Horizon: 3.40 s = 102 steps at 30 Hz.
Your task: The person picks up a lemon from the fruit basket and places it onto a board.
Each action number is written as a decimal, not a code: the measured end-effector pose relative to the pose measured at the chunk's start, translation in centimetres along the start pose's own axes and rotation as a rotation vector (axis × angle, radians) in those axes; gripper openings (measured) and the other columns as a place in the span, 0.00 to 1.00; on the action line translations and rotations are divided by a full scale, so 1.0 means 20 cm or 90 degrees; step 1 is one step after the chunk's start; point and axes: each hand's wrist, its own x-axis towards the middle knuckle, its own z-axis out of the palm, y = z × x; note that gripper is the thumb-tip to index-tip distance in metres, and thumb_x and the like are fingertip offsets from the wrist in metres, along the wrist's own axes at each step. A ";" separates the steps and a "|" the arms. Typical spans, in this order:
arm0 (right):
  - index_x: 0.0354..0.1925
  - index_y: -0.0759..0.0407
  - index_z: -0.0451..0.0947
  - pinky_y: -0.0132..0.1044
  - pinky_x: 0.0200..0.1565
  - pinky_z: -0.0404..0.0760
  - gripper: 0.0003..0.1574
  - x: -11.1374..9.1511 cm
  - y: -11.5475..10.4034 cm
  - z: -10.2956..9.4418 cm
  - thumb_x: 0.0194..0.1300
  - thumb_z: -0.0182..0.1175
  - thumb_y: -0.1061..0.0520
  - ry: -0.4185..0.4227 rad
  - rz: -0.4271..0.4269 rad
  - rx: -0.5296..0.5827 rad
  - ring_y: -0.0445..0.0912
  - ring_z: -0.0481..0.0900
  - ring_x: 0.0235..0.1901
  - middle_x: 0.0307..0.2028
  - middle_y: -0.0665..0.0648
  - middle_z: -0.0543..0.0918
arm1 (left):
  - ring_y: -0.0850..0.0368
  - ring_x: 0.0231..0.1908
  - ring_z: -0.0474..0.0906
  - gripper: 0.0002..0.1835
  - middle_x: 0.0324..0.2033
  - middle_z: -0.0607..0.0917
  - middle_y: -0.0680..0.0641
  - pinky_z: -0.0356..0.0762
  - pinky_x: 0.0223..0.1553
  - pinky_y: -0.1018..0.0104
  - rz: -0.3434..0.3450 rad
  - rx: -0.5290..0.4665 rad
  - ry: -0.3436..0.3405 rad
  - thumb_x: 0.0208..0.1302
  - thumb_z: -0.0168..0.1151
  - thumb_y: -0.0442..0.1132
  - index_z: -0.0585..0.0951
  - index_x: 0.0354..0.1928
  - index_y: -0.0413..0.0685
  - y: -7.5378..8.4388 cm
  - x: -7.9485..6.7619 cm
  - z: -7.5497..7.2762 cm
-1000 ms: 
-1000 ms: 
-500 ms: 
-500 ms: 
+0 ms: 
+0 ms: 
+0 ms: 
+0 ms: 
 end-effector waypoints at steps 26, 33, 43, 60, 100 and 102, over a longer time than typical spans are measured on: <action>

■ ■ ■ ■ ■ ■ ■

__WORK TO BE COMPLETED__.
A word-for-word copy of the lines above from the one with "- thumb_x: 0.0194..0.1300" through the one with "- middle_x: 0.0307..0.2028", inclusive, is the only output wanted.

__EXERCISE OUTPUT__.
  - thumb_x: 0.0194..0.1300
  - thumb_z: -0.0182..0.1175
  - thumb_y: -0.1061..0.0520
  - ry: -0.4185..0.4227 rad
  - rz: -0.4271..0.4269 rad
  - rx: -0.5296..0.5827 rad
  - ring_y: -0.0445..0.0912
  - ring_z: -0.0481..0.0900
  - ring_x: 0.0235..0.1901
  - middle_x: 0.0307..0.2028

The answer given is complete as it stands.